Он осторожно открыл один глаз, привыкая к яркому свету, затем второй.

— Зачем ты пришёл? — спросил холодно.



— Пришёл проведать друга. Ты не рад? — Сандар деланно развёл руками, всколыхнув полами чёрного хаммадийского балахона, накинутого поверх одежды.— Нет, не отвечай. У тебя сейчас такое выражение лица, что я прямо переношусь в прошлое. Обворожительные в своей дикости бединки, ароматы благовоний, горячие камни, мыльная вода, разъярённый ты, пытаешься меня утопить… Вернёмся домой — обязательно потребую воплотить эту сцену в скульптуре. Назову её… назову… как-нибудь назову.

— Что тебе нужно? — повторил Феранор.

— Я же сказал, ты, забыл? Тебя так сильно ударили по голове? — он сделал короткую паузу.— Понял. Ты не настроен на шутки. Местечко и впрямь не очень подходящее.

— Убирайся.

— Эй, потише. Умерь свой праведный гнев! Да, я немного обманул тебя, виноват! Но для твоего же блага. Я спасал тебя, неблагодарный.

Феранор глянул на посла. Несколько секунд казалось, что он вот-вот кратко, но ёмко скажет куда Сандару следует идти за благодарностью, но только скрежетнул зубами и отвернулся.

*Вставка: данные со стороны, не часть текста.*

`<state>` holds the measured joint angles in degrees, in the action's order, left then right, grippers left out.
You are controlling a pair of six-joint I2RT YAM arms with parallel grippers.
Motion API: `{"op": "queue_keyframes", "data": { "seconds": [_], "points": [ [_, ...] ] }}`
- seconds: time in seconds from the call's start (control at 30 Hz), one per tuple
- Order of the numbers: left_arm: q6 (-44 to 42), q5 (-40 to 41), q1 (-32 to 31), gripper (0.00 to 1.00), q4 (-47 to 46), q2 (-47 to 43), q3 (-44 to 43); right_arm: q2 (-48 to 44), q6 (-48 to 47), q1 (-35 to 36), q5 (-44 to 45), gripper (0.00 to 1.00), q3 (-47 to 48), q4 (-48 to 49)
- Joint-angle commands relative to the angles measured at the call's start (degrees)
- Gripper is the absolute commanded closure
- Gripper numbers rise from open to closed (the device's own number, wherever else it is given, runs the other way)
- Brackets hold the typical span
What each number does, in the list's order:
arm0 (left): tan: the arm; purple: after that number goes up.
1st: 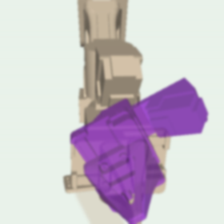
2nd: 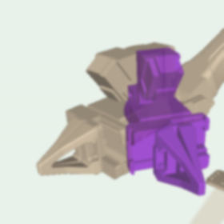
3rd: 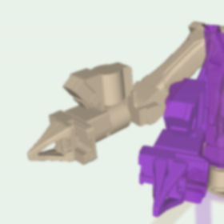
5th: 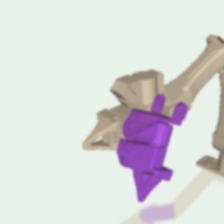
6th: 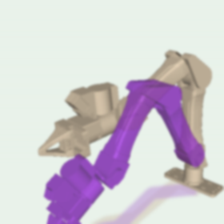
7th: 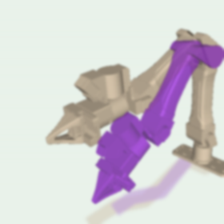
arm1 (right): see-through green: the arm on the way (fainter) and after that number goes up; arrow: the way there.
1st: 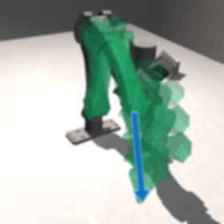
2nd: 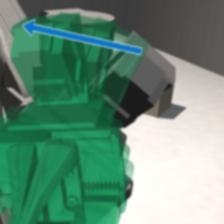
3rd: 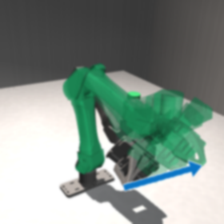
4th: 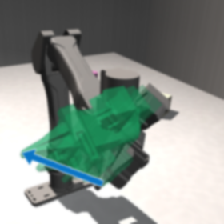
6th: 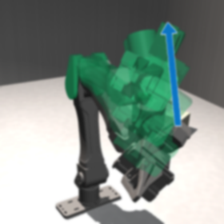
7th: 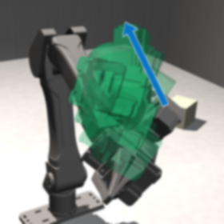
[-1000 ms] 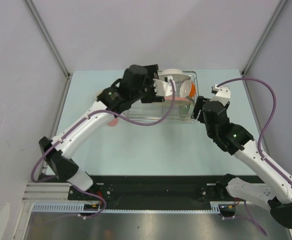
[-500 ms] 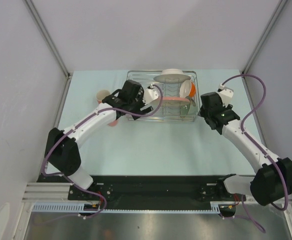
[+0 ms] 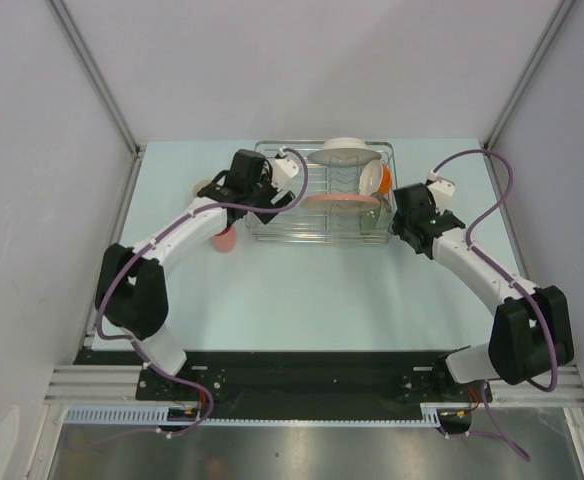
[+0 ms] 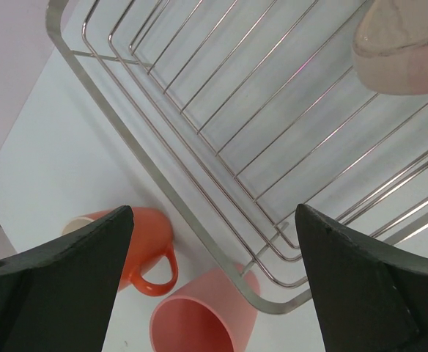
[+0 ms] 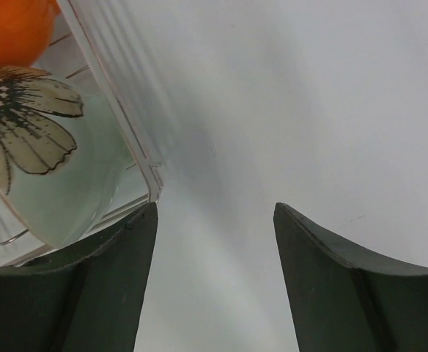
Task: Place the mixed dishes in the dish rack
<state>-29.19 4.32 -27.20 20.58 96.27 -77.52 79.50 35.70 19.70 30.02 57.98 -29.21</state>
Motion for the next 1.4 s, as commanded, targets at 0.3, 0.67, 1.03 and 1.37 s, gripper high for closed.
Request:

— Ты думаешь, я тебя предал,— вздохнул Сандар, глядя ему в спину.— У тебя есть на это полное право. Я действительно всё написал сам и сам приложил отцовскую печать. Так получилось, что я случайно услышал его разговор с лордом Эрандилом касаемо тебя. Я понял, что против тебя готовится какая-то потрясающе крупная гадость. Мой отец упоминал Рощу Покаяния, ты знаешь, что это значит? Знаешь же.

— Знаю,— Феранор слегка повернулся, глянул искоса.— Обратят в дерево на несколько лет. Но разве я просил тебя о помощи?

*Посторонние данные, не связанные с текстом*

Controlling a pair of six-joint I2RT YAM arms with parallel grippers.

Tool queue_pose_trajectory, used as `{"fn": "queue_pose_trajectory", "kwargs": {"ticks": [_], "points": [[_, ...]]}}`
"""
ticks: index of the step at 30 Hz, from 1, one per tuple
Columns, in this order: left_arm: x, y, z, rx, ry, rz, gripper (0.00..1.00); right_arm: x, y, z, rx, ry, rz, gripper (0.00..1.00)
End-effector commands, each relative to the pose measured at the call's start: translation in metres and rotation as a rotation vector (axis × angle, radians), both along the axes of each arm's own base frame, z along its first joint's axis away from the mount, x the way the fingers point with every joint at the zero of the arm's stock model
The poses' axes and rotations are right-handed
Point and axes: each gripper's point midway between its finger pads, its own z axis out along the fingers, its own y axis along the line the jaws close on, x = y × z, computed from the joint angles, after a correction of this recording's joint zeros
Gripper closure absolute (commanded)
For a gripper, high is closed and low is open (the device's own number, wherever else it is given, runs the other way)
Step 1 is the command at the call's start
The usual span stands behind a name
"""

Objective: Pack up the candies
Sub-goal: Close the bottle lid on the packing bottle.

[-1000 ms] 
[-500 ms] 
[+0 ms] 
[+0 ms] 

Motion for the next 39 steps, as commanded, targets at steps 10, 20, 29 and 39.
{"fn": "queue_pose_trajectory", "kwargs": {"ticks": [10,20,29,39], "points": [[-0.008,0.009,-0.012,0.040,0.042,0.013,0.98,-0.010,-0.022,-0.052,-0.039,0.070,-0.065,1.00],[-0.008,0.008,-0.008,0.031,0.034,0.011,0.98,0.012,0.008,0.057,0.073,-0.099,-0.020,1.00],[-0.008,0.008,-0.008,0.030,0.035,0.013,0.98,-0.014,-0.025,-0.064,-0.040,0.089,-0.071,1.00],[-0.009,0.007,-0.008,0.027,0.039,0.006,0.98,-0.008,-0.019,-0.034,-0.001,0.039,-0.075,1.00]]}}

— А тебя самого надо просить, если ты видишь, что твоему другу грозит беда?

— И ты решил, что мне лучше стать изгнанником, дезертиром. Решил за меня и лишил всего…

— Тебя и так бы лишили всего,— возразил Сандар.— Где ты видел, чтобы дубы были капитанами? Я сейчас про деревья, а не про умственные характеристики некоторых. Или ты отрицаешь, что ходить по земле на своих двоих лучше, чем прорастать в неё корнями?

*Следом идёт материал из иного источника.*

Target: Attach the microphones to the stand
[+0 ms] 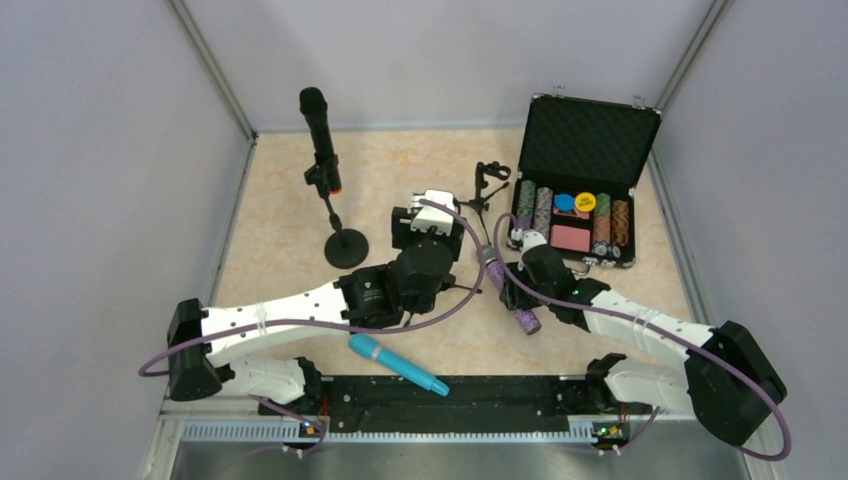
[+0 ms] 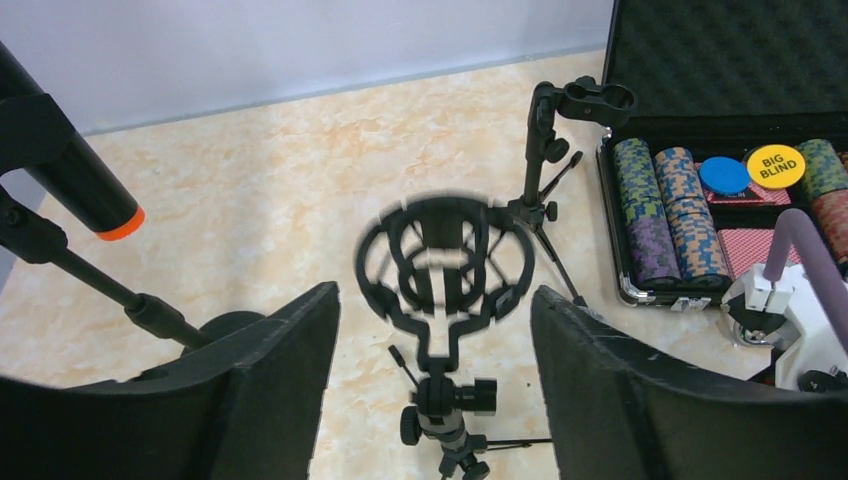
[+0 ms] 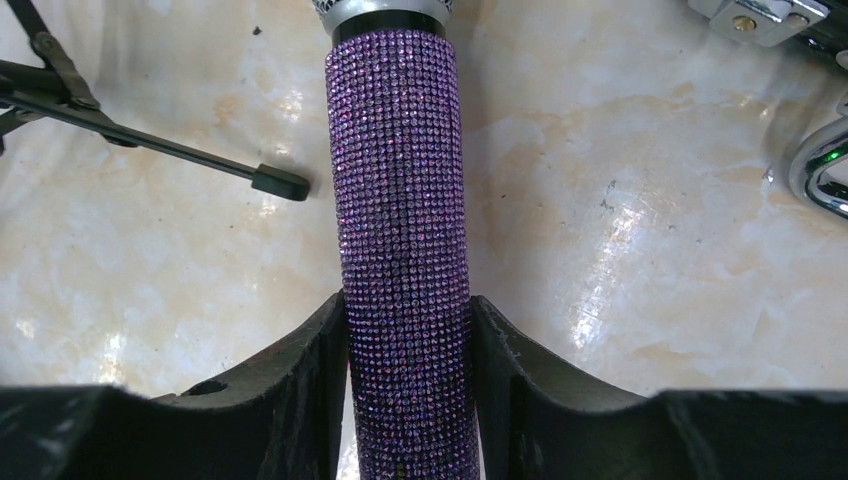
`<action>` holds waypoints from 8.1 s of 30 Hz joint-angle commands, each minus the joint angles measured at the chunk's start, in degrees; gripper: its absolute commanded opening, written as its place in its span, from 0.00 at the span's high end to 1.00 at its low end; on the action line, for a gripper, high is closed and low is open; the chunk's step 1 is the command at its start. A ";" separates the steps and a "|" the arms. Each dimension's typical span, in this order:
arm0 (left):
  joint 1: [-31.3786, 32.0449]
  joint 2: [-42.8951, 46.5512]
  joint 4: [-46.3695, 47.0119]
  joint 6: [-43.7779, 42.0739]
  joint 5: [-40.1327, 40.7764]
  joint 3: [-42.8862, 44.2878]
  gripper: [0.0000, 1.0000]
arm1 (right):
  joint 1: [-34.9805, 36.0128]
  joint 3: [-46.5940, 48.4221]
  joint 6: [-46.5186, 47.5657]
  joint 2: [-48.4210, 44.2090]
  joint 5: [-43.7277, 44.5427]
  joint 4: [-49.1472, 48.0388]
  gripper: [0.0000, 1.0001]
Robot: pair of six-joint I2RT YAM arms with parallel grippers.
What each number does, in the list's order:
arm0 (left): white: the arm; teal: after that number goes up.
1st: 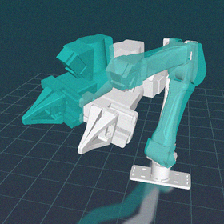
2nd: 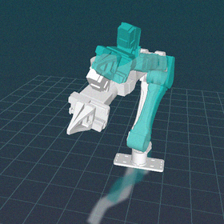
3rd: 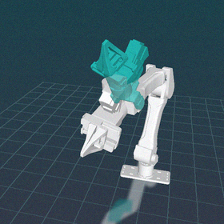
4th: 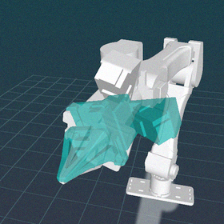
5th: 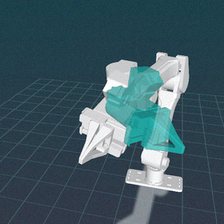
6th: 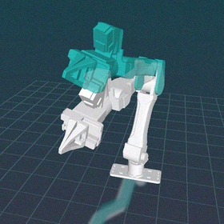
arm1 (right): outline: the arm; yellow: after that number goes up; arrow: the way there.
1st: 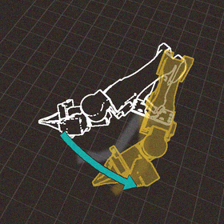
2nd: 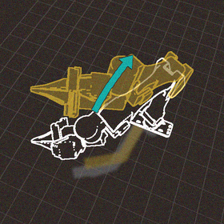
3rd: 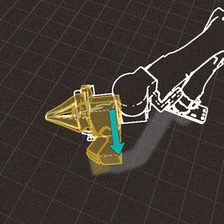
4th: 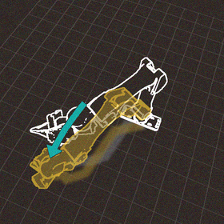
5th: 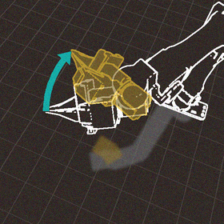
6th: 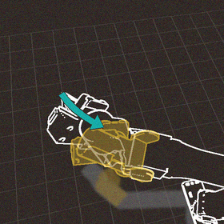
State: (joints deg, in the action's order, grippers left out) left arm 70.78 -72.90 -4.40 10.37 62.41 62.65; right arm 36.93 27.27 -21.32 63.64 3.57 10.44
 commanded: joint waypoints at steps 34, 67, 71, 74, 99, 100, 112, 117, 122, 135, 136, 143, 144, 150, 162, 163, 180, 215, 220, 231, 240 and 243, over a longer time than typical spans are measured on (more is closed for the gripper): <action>0.32 10.99 -0.50 8.82 0.38 -8.90 0.12 | 1.80 13.92 7.92 8.86 -0.22 2.90 0.47; 0.32 12.08 -5.17 12.39 1.55 -9.66 0.13 | 5.44 18.00 6.43 23.04 12.09 7.78 0.99; 0.32 12.10 -5.26 12.61 1.57 -9.83 0.13 | 5.44 17.77 6.79 19.99 12.29 7.31 1.00; 0.32 11.93 -5.37 12.96 1.33 -9.92 0.13 | 5.44 17.44 7.44 17.54 11.77 6.58 1.00; -0.64 7.19 -10.62 12.15 -14.22 -6.28 0.01 | 5.27 3.94 6.24 -16.21 -0.95 -18.19 1.00; -1.03 6.45 -11.43 12.13 -15.42 -5.29 0.01 | 5.26 2.95 5.73 -17.65 -0.83 -19.71 1.00; -17.06 3.53 -8.29 11.11 -54.66 3.04 0.01 | 5.26 -2.21 6.70 -26.71 -2.85 -27.09 1.00; -27.27 3.45 -7.44 12.50 -69.46 7.99 0.01 | 5.26 -2.08 7.55 -27.25 -3.20 -27.63 1.00; -32.84 2.48 -7.47 10.55 -69.73 13.72 0.01 | 5.28 -2.13 8.17 -26.03 -6.03 -29.66 1.00; -44.08 -4.72 -0.50 8.18 -73.17 10.64 0.01 | 5.30 -1.01 8.24 -20.33 -9.88 -39.52 1.00; -44.31 -4.90 0.35 7.77 -73.02 9.73 0.01 | 5.27 -0.86 8.45 -19.51 -10.35 -41.37 1.00; -44.76 -5.35 3.52 7.90 -72.71 5.94 0.01 | 5.26 3.32 8.34 -11.99 -14.87 -49.30 1.00; -44.81 -5.17 3.45 7.91 -72.29 5.57 0.01 | 5.26 3.78 8.28 -11.21 -15.27 -51.07 1.00; -44.77 -2.59 5.84 7.04 -68.66 1.49 0.01 | 5.26 7.25 8.68 -7.67 -16.84 -62.54 1.00; -44.82 -3.02 6.39 6.23 -63.24 -0.57 0.02 | 5.18 14.94 9.71 3.73 -11.60 -78.62 1.00; -44.77 -3.20 6.12 5.90 -62.96 -0.45 0.02 | 5.22 15.45 9.72 4.82 -10.62 -79.56 1.00; -44.77 -4.74 5.11 4.92 -59.42 -0.07 0.03 | 4.49 24.12 9.19 20.16 -9.02 -89.87 1.00; -44.70 -5.88 5.04 5.58 -60.72 -0.12 0.04 | 2.53 18.62 5.91 26.45 -9.88 -93.38 1.00; -44.75 -6.04 5.11 5.54 -60.66 -0.03 0.04 | 2.54 17.67 5.34 26.99 -10.40 -93.77 1.00; -44.69 -6.51 4.96 5.36 -60.47 0.01 0.04 | 2.54 17.53 5.76 28.46 -11.59 -93.93 1.00; -44.77 -6.55 4.91 5.36 -60.48 0.04 0.04 | 2.55 17.98 5.65 28.47 -11.97 -89.11 1.00; -44.74 -6.57 4.93 5.36 -60.47 0.18 0.04 | 2.54 17.36 5.62 28.56 -11.88 -89.01 1.00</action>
State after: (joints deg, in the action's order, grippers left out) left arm 26.24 -79.40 -1.54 16.10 2.39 62.22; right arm 39.83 44.25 -15.20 92.31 -7.66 -75.72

Он помолчал, переводя дыхание.

— У меня был план. За год всё должно было проясниться, утихнуть, успокоиться. Ты бы обрёл славу, известность, что затруднило бы отцу исполнить задуманное. Талиан вышла бы замуж и ты больше не был бы помехой для Эрандила…

Феранор вскипел. Вскочил, оглушительно громыхнул цепью, саданул кулаком по прутьям.

— Провалиться в Бездну, тебе и Эрандилу, собачий ты сын! Ты знал, что я люблю Талиан, знал!

Сандар вздохнул.

— Не хочу, чтобы между нами оставались какие-то недомолвки, потому буду говорить так же прямо как ты. Без намёков. То, что Талиан нравилось спать с тобой, не означает, то она стала бы рожать твоих детей и называть тебя «мужем и господином».

— Что?!

— Ты же понимаешь, что она не сможет скитаться вслед за тобой по пограничным крепостям? Она не станет жить подле казармы и довольствоваться сараем, который ты называешь имением. Она не сможет оставить друзей.

— Да…

— Нет, не перебивай! Ты всегда говоришь то, что думаешь, без фальши и недосказанности, что мне всегда в тебе нравилось. Но не жди подобного от других! Ты же не дурак, в глубине Души сам понимаешь, что для неё ты минутное увлечение. Её компания, в которую ты так стремишься — не для тебя. Это змеиный клубок, где без интриг и шагу не ступишь. Измены, насмешки, сплетни за спиной и глупые розыгрыши… ты не сумеешь принять всё как должное и играть по их правилам. И не сможешь заткнуть насмешникам рты, вызывая на поединок.